Dataset excerpts:
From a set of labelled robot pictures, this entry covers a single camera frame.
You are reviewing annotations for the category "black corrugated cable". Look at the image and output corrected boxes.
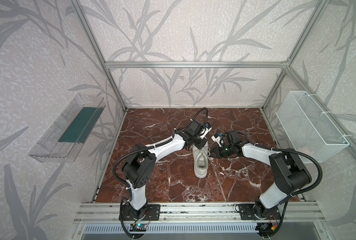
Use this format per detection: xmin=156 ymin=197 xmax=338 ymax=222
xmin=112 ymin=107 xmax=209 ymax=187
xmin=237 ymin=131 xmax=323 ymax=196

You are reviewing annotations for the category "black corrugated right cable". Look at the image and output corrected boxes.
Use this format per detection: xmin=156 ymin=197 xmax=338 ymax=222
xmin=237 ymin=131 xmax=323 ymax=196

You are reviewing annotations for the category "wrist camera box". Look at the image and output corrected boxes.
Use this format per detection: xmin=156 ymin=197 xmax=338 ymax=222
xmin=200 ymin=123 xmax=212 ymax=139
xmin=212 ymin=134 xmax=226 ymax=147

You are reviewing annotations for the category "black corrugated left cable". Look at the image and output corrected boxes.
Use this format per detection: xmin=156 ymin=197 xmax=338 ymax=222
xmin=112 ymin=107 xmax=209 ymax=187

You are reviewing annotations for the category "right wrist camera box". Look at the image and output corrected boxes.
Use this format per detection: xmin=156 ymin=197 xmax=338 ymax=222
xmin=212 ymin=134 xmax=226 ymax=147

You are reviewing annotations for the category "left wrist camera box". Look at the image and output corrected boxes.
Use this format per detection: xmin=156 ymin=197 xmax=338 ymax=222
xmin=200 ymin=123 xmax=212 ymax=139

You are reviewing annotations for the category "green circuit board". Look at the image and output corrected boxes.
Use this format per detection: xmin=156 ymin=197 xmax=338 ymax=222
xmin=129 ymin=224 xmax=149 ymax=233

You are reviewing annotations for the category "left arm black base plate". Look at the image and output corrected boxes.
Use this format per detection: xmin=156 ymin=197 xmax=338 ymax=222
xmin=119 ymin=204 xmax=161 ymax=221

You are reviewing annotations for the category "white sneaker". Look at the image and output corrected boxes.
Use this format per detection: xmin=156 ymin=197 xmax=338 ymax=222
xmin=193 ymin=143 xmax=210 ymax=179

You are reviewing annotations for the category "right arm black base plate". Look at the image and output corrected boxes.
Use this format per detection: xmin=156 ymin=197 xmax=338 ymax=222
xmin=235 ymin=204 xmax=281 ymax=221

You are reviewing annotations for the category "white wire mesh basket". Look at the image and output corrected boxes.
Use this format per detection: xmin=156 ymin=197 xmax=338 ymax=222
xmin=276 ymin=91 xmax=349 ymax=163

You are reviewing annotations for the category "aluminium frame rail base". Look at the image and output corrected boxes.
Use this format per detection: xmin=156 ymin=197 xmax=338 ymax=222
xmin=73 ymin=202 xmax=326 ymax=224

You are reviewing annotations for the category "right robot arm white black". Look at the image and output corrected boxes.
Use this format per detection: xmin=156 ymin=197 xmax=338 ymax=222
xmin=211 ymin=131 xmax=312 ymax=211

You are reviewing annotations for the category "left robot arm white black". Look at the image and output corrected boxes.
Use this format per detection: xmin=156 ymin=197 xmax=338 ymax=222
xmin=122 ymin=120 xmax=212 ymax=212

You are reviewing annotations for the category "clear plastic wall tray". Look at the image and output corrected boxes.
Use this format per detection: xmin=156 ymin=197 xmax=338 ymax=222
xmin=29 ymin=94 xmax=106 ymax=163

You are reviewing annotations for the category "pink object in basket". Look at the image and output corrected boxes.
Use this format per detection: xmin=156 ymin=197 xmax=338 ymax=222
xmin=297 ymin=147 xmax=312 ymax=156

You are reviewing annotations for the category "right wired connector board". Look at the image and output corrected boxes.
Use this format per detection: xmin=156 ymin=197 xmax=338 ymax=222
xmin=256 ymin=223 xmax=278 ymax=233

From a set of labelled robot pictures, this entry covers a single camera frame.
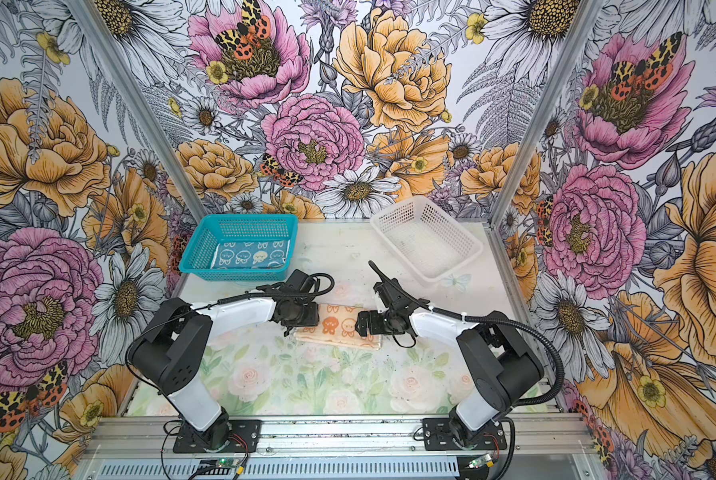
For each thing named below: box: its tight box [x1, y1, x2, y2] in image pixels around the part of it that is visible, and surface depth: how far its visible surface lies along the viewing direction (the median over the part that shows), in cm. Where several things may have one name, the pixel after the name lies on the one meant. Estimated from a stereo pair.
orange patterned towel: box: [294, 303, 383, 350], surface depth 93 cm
==
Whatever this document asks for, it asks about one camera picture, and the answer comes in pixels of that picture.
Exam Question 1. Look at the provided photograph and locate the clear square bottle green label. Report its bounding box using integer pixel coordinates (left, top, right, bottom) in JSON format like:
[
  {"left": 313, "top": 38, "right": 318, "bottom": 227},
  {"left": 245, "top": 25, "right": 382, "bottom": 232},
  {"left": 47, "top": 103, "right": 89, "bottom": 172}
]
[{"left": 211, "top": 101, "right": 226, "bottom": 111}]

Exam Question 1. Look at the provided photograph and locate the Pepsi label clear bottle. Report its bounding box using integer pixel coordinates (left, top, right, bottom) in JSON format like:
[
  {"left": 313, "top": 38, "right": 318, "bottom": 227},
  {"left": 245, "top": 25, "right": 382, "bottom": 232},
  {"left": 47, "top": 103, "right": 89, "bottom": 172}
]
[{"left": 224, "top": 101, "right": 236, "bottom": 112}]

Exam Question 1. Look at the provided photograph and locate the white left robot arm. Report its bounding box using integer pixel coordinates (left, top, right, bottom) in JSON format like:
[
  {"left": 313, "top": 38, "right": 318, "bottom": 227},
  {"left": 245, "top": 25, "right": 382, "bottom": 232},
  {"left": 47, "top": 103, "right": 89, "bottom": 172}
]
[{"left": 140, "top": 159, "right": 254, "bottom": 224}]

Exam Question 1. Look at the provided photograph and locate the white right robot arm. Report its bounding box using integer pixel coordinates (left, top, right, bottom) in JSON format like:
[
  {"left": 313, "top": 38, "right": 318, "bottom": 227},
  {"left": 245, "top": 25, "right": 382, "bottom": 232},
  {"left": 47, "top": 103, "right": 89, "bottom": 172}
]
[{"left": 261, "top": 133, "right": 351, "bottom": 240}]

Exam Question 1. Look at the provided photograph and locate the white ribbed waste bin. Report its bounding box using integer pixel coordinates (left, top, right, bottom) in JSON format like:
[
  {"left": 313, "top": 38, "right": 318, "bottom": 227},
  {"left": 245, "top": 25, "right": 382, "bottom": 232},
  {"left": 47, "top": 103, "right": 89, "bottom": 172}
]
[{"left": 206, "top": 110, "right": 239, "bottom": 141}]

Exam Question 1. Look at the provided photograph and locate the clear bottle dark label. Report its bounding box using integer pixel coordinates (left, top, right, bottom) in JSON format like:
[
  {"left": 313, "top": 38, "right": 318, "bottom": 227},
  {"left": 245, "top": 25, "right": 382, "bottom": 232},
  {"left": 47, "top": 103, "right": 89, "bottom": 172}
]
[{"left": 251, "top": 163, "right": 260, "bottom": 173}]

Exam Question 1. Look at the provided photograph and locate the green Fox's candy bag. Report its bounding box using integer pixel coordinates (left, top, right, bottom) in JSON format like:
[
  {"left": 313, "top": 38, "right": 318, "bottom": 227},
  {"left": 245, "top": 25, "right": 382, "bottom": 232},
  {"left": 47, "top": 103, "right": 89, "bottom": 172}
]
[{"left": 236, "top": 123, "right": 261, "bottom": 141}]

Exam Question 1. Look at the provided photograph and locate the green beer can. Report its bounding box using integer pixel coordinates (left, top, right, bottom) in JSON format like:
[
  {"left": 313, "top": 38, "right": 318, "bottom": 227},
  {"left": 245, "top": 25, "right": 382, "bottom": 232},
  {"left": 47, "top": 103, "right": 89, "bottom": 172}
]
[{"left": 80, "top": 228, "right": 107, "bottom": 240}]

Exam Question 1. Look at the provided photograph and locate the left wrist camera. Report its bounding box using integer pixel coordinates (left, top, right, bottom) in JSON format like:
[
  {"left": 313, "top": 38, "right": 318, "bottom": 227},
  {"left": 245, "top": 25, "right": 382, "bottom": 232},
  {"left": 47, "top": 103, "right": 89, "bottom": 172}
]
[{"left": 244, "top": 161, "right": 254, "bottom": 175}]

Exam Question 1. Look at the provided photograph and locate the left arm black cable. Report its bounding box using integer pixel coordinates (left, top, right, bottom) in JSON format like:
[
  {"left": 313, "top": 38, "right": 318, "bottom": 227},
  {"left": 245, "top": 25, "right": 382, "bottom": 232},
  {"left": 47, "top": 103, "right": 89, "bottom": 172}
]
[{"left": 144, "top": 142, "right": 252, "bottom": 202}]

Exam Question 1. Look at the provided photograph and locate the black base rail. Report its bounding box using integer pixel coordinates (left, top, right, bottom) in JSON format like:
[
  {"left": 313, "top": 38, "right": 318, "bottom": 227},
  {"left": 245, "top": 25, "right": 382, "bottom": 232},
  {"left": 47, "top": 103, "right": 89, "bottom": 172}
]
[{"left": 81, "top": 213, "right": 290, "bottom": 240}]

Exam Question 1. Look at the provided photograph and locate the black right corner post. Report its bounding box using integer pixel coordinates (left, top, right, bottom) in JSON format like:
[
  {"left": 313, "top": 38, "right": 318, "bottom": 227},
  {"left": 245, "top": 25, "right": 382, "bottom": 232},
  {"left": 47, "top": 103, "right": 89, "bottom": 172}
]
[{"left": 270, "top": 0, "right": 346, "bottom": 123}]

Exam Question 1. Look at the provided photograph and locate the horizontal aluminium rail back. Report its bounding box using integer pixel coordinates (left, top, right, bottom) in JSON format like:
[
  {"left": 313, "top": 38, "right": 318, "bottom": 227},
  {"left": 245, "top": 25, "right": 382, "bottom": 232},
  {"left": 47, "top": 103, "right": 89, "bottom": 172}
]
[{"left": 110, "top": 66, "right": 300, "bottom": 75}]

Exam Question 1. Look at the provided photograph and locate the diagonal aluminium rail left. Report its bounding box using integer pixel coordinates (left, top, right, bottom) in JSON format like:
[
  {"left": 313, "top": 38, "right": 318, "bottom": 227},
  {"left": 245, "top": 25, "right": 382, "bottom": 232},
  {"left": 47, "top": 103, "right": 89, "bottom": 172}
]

● **WHAT THE TASK ASKS**
Your answer must be one number: how many lines of the data contain "robot".

● **FINISHED TASK**
6